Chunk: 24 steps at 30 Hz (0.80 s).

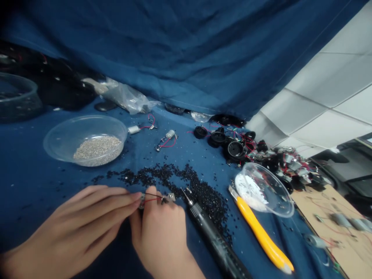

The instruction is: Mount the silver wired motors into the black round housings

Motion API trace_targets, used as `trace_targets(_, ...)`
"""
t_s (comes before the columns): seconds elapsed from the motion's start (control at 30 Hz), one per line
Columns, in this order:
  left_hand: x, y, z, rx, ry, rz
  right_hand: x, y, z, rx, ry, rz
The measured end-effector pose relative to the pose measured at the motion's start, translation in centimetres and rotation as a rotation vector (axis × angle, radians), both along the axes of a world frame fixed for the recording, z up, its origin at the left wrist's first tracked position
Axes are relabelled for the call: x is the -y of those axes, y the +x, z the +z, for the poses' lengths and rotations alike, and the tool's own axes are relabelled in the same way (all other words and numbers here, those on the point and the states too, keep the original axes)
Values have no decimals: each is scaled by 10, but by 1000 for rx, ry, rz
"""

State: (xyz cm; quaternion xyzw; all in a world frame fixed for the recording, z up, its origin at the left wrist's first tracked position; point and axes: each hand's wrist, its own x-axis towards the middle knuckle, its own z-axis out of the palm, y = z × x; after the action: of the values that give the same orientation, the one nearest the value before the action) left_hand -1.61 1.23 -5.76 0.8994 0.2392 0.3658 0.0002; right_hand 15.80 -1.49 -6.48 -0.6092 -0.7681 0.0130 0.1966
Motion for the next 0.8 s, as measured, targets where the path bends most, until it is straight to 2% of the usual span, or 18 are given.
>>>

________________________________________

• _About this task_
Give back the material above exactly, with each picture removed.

• _Task result_
Chunk: 24 steps at 30 Hz (0.80 s).


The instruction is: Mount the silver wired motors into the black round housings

Motion API trace_targets, used as `trace_targets(_, ...)`
"""
t_s (comes before the columns): seconds elapsed from the motion's start (control at 30 Hz), one per line
Columns, in this order:
  left_hand: x, y, z, rx, ry, rz
  right_hand: x, y, z, rx, ry, rz
The measured end-effector pose relative to the pose measured at the motion's start, translation in centimetres and rotation as a rotation vector (axis × angle, radians), both along the axes of a world frame fixed for the recording, z up, its origin at the left wrist's first tracked position
Axes are relabelled for the call: x is the -y of those axes, y the +x, z the +z, for the poses' lengths and rotations alike, and the tool's own axes are relabelled in the same way (all other words and numbers here, those on the point and the states too, keep the original axes)
Values have no decimals: each is scaled by 10, but by 1000 for rx, ry, rz
"""

State: (xyz cm; quaternion xyzw; all in a world frame fixed for the recording, z up, its origin at the left wrist's first tracked position; point and axes: each hand's wrist, its own x-axis towards the middle knuckle, its own z-axis out of the palm, y = z × x; after the action: of the values that give the same orientation, the one nearest the value before the action) left_hand -1.61 1.23 -5.76 0.8994 0.2392 0.3658 0.0002; right_hand 15.80 -1.49 -6.48 -0.6092 -0.7681 0.0130 0.1966
Motion for the next 0.8 s, as measured, targets where the path bends most, until it is straight to 2% of the usual span, or 18 are given.
>>>

There is no more to add to the answer.